Y es que toda sociedad necesita un mito que la sostenga y un ritual que la distraiga. Lévi-Strauss lo sabía bien cuando describía la cultura como una máquina que transforma lo salvaje en significado. En España esa máquina también funciona, solo que a veces produce reliquias. Nos decimos herederos de un legado mientras custodiamos un museo de gestos repetidos. Las tradiciones que no cambian acaban convertidas en fósiles sentimentales. Se exhiben con orgullo, se financian con devoción y se visitan con la misma emoción con la que se visita una tumba. Durkheim habría dicho que el rito cumple su función cuando mantiene la cohesión del grupo. El problema llega cuando el grupo ya no existe y el rito continúa por inercia. Entonces la fiesta deja de unir y empieza a aislar. La comunidad se representa a sí misma como una postal, no como un cuerpo vivo. Mary Douglas explicó que lo sagrado y lo contaminante se parecen más de lo que creemos. Lo que hoy llamamos identidad quizá sea solo la versión higiénica de algo que antes se llamaba culpa, pues el ritual permite pasar del caos al orden. El nuestro parece haberse quedado atrapado en la mitad del camino, celebrando el caos con pancarta municipal. Cada generación hereda su porción de violencia y decide cómo narrarla. Algunos la repiten, otros la estudian, unos pocos la entierran con honores. Ninguno la olvida. La verdadera tradición no consiste en conservar las llamas, sino en entender por qué seguimos encendiendo la pólvora.

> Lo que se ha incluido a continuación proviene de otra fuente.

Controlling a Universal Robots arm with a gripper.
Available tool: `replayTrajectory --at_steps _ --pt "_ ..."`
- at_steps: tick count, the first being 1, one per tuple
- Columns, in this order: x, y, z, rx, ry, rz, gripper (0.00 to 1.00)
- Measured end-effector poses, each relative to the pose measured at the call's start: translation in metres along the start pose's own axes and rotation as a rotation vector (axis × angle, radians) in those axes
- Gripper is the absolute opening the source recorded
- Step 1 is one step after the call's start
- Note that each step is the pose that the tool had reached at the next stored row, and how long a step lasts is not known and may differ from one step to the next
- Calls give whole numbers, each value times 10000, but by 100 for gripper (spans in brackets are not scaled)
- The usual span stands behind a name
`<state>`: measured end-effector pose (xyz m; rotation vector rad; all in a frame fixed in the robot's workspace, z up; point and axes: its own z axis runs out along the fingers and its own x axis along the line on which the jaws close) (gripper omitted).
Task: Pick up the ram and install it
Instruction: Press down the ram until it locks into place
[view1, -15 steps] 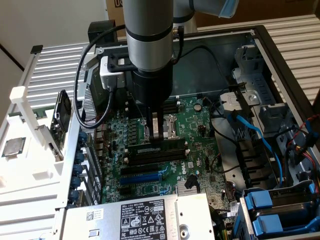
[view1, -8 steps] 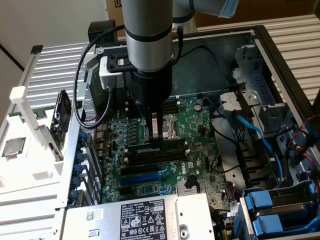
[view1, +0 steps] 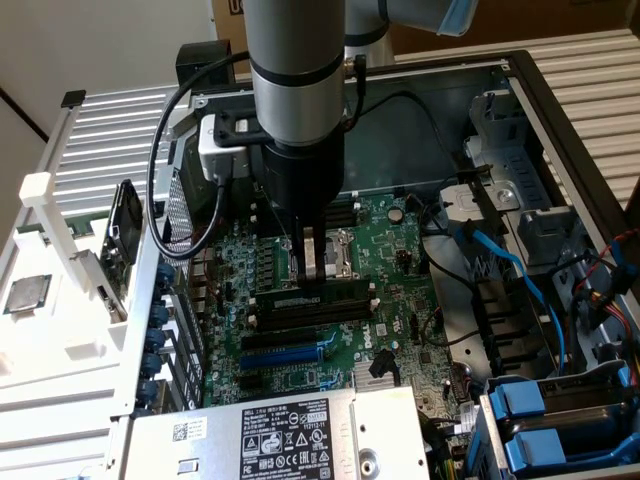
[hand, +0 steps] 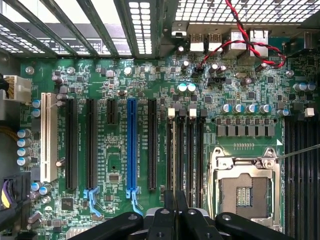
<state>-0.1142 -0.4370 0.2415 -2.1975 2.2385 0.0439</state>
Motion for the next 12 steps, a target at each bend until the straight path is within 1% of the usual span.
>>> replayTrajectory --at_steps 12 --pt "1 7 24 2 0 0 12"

Abolir fiestas crueles no es destruir, es asumir que la conciencia también envejece y necesita revisión. Quienes defienden las fiestas con toros repiten que sin ellas perderíamos una parte de lo que somos, como si la crueldad fuera un órgano vital. La verdad es más sencilla y más incómoda: una sociedad que orgullosa no necesita justificar el sufrimiento como espectáculo. Si una costumbre solo se sostiene porque la repite un público, no es tradición, es adicción. Nadie quiere admitir que el progreso moral también tiene damnificados. El verdugo simbólico, el ganadero, el político que firma la subvención, todos temen quedar fuera del relato. Pero abolir no significa borrar sus nombres, significa colocarlos en su tiempo. La historia no condena, ordena. Y la ética, cuando se afina, no destruye la belleza, solo la depura.

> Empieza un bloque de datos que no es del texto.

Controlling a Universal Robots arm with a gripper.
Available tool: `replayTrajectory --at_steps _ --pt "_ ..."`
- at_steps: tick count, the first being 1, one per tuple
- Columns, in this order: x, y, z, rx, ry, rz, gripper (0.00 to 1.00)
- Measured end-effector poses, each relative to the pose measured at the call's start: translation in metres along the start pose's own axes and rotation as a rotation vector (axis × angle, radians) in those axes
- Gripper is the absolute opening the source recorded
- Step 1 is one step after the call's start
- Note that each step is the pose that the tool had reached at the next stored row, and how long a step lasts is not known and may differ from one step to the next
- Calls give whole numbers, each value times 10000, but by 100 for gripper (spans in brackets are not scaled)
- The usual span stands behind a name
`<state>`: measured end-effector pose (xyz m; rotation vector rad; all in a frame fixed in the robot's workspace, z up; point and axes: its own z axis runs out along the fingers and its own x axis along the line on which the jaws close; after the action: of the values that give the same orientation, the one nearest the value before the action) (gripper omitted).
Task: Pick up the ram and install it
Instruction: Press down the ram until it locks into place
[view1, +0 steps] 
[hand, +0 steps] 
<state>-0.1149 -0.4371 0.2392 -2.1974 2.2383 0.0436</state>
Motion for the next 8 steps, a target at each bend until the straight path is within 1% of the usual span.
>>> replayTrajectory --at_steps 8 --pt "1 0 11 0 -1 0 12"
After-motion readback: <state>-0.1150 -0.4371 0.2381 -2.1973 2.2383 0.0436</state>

Los pueblos que se reconocen a sí mismos por lo que son capaces de abandonar crecen más que los que se definen por lo que conservan. La cultura, entendida como una herida común, cicatriza cuando deja de necesitar el ritual para no sangrar. Seguir matando animales en nombre del arte no es fidelidad a las raíces, es miedo a mirar el suelo. Ninguna tradición merece el privilegio de ser eterna. Quizá algún día miremos esas fiestas con la distancia con que hoy miramos los sacrificios aztecas, con una mezcla de estupor y ternura. Lo llamaremos folclore y haremos documentales. Diremos que fue un error poético, una forma ruidosa de no saber cómo dejar de ser antiguos. Y seguiremos adelante, un poco más civilizados, un poco menos valientes, mucho más humanos.